Privacy
1. Who we are and how to contact us
Hypeline is a small, solo-led team based in Sweden, within the EU. If you have any question about this notice or about how we handle data, email us at hello@hypeline.io.
2. What we process
We process two very different kinds of data, and it helps to keep them separate.
Public source content
The engine ingests only free, open, unauthenticated, publicly available web content: RSS, Atom and JSON feeds, feed-less HTML pages that we diff, and public push sources such as Bluesky, Wikimedia and Mastodon. We never fetch login-walled or paid content. This ingestion is unauthenticated and untracked at the visitor level, so it is not personal data about you as a site visitor.
Account data
If you register for an account, we store your email address, a password hash produced with argon2id (a hashing algorithm built for low-entropy human passwords), and single-use, replay-proof session, verification and reset tokens. A used or expired token is rejected.
3. Why we process it
For ingesting public web content, our lawful basis is legitimate interest, assessed through a three-part balancing test that weighs the purpose, the necessity, and the balance against the interests of the source and rights holder. For account features, if you register, the basis is performance of a contract.
4. How long we keep it
The ingested content event log is kept in a rolling, time-bounded retention window (a time-to-live), not indefinite storage. Older events age out of that window.

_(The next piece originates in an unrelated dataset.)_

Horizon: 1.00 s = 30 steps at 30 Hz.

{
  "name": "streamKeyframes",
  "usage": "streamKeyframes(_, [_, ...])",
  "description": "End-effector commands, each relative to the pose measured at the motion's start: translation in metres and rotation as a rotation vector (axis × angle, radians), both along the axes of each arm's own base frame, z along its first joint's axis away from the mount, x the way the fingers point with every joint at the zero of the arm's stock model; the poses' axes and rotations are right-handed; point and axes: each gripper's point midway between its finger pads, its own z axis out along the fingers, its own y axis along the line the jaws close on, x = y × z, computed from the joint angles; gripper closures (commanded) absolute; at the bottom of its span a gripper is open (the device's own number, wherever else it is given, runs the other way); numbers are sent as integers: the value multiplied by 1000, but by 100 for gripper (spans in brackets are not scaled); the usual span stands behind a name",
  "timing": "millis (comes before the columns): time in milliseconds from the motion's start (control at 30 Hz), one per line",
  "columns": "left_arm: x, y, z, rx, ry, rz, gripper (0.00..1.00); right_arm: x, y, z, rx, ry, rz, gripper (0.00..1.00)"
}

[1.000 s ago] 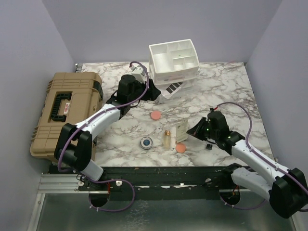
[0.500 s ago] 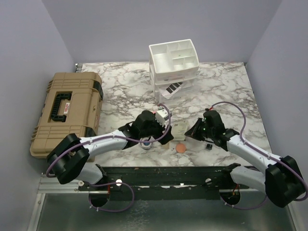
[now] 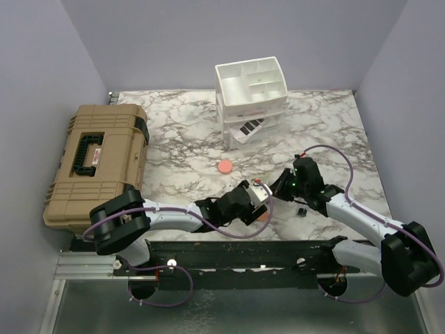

5. Your rights and how to exercise them
You can ask us to access, correct, or delete your data. We have already built a real erasure path: we can remove stored events by source URL or by source on request. Deleting your account cascades and removes your sessions, tokens and API keys; that deletion path is entirely separate from the append-only content event log, so deleting your account never touches the ingested content stream. To exercise any of these rights, email hello@hypeline.io.
6. How we protect it
We use TLS everywhere, an SSRF-safe pin-IP dialer for every fetch, scoped and hashed API keys, HMAC-signed webhooks, and argon2id password hashing. See our security page for the full detail.
7. Changes to this policy
This notice may change while the service is a free preview. The last-updated date shown at the top of this page always reflects the current version.